Here’s a left field title for you: Songs for Judy. NEIL YOUNG’s latest archival live release is culled from recordings made during his November 1976 tour with Crazy Horse. They’re not on this record, actually, as these tracks are from Neil’s solo opening sets (the band joined him for the second set each night). The recordings here were taken from the board and are very basic – sometimes in mono – with Neil accompanying himself on guitar, piano or banjo and harmonica. There’s a lot going for this release, though, and it would make another worthy addition to your NY discography.
Songs for Judy gets its peculiar title from a song intro Neil did for “Too Far Gone” one night in Atlanta, a rambling but interesting fictional account of meeting Judy Garland backstage before the show. Luckily, Cameron Crowe and photographer Joel Bernstein were taping these shows (they accompanied Neil and band on the tour to cover it for an aborted Rolling Stone article) and so this rap and all the songs here were preserved and now presented to us. The pair recorded the shows, and then for personal use, compiled what they believed were the best takes of each song Neil did on the tour (he didn’t do the same ones every night) and made copies for themselves. Luckily for us, Young has seen it fit for release (finally!) and here we are.

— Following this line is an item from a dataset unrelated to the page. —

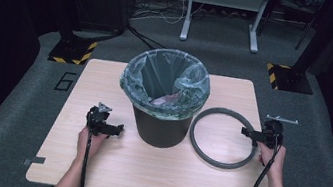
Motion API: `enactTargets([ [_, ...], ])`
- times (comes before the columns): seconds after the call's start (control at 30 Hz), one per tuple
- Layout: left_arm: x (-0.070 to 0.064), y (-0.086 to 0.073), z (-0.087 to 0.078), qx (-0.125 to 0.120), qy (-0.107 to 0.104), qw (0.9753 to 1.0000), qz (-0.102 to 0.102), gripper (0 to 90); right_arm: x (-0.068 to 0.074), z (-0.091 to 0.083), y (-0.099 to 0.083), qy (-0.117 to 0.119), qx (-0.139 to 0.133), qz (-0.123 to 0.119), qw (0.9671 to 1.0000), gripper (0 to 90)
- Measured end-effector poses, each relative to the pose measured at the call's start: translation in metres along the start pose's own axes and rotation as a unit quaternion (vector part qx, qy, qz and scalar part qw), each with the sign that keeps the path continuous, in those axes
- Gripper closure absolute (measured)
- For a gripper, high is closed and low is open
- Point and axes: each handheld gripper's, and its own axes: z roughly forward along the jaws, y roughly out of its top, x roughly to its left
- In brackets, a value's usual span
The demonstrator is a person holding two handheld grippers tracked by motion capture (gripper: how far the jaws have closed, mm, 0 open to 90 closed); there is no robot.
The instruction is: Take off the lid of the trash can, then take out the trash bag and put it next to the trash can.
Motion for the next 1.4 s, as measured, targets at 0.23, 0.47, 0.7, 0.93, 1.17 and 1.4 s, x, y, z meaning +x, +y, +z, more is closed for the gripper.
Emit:
enactTargets([
  [0.23, 0.0, 0.0, 0.0, 0.0, 0.0, 1.0, 0.0, 0.4, 0.017, -0.001, 0.005, 0.027, 0.041, -0.057, 0.9971, 0.0],
  [0.47, 0.0, -0.001, -0.001, 0.0, 0.003, 1.0, -0.003, 0.4, 0.033, -0.006, 0.005, 0.034, 0.053, -0.086, 0.9943, 5.7],
  [0.7, 0.006, -0.002, -0.006, 0.002, -0.013, 0.9997, -0.022, 0.2, 0.044, -0.013, 0.004, 0.04, 0.043, -0.101, 0.9931, 6.3],
  [0.93, 0.01, 0.006, -0.02, 0.002, -0.04, 0.9979, -0.051, 1.3, 0.059, -0.017, 0.009, 0.044, 0.047, -0.118, 0.9909, 7.6],
  [1.17, 0.011, 0.026, -0.034, 0.003, -0.062, 0.9961, -0.063, 1.5, 0.074, -0.022, 0.017, 0.053, 0.047, -0.135, 0.9884, 10.8],
  [1.4, 0.012, 0.049, -0.052, 0.003, -0.075, 0.9958, -0.053, 2.5, 0.085, -0.031, 0.03, 0.069, 0.043, -0.141, 0.9867, 11.9],
])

The takes themselves aren’t perfect – which actually is perfect for a Neil Young live release – but they’ve definitely got that mojo you hope for. Songs for Judy’s selections range from the obvious to the obscure (at least at the time), so you get “Mr. Soul” and “Heart of Gold,” but you also get “Human Highway” and “Pocahontas” (which hadn’t been released yet) and every kind of song in between. I really like the renditions of “After the Gold Rush” and “Mellow My Mind,” and a number of others, too. I could kind of do without this version of “A Man Needs a Maid,” what with its synthesizer (?) intro and middle bit, but it does feature a snippet from “Like a Hurricane” which is otherwise not featured here. On the other hand, the audience between songs is sometimes distracting thanks to abrupt transitions (might be unavoidable since these songs came from different shows) and that’s much less nitpicky than my previous statement. The cover art was done by Neil’s gal, Daryl Hannah, and it’s okay. (I’m a critic so I am supposed to criticize!)
Songs for Judy is the second great live release from Neil Young’s camp in the last year and I hope they continue bringing these out. (My review of Roxy–Tonight’s the Night Live is here.) Like, how about a live compilation of the sets he did with Crazy Horse on this ’76 tour? Or, I don’t know, Neil. You choose. Just do.